Mental health care and treatment
In the context of national efforts to develop and implement mental health policies, it is important to meet the needs of individuals with certain mental disorders, as well as to protect and promote the mental well-being of citizens.
Knowledge of how to handle the growing burden of mental disorders has improved significantly over the past decade. There is growing evidence showing both the effectiveness and cost-effectiveness of key interventions for priority mental disorders in countries with different levels of economic development. Examples of cost-effective, feasible, and accessible interventions include:
- treatment of depression with psychological treatment and, for moderate to severe cases, antidepressant medicines;
- treatment of psychosis with antipsychotic medicines and psychosocial support;
- taxation of alcoholic beverages and restriction of their availability and marketing.

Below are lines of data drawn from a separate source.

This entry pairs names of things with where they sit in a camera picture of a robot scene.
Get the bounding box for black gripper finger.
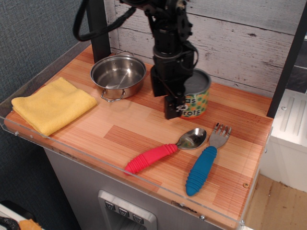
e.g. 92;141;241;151
164;95;186;119
151;69;167;97

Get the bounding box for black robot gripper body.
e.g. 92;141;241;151
151;41;198;97

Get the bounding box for peas and carrots toy can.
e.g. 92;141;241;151
181;68;212;119

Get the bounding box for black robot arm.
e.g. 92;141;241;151
124;0;198;119

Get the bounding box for stainless steel pot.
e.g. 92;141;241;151
90;53;147;103

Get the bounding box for yellow folded cloth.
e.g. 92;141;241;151
11;77;97;136

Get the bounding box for grey toy fridge cabinet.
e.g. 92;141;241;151
44;147;232;230

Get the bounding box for silver dispenser button panel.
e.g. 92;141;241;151
98;190;158;230

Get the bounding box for white toy sink unit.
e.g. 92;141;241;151
260;89;307;192

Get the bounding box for orange object at corner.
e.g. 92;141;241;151
19;219;42;230

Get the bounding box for spoon with pink handle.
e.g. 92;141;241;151
124;128;207;174

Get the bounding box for fork with blue handle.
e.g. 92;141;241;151
185;123;232;196

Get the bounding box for black left vertical post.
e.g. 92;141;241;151
84;0;112;65

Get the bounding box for black vertical post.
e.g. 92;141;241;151
267;3;307;118
84;0;112;65

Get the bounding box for black braided cable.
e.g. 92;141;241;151
72;0;137;42

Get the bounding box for black right vertical post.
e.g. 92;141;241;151
267;3;307;118

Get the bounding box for clear acrylic guard rail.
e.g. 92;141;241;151
0;45;272;230

- There are also many effective interventions to prevent suicide, prevent and treat mental disorders in children, prevent and treat dementia, and treat substance use disorders. The Mental Health Gap Program (MhGAP) has developed evidence-based recommendations to help non-professionals better identify and treat priority mental health conditions.
Common mental health disorders
The most common types of mental illness are as follows:
- anxiety disorders
- mood disorders
- schizophrenia disorders
- According to the Anxiety and Depression Association of America, anxiety disorders are the most common type of mental illness.
- People with these conditions have severe fear or anxiety, which relates to certain objects or situations. Most people with an anxiety disorder will try to avoid exposure to whatever triggers their anxiety.
- Examples of anxiety disorders include:
Generalized anxiety disorder (GAD)
- The American Psychiatric Association defines GAD as a disproportionate worry that disrupts everyday living.
- People might also experience physical symptoms, including
- tense muscles
- interrupted sleep
- A bout of anxiety symptoms does not necessarily need a specific trigger in people with GAD.
They may experience excessive anxiety on encountering everyday situations that do not present a direct danger, such as chores or keeping appointments. A person with GAD may sometimes feel anxiety with no trigger at all.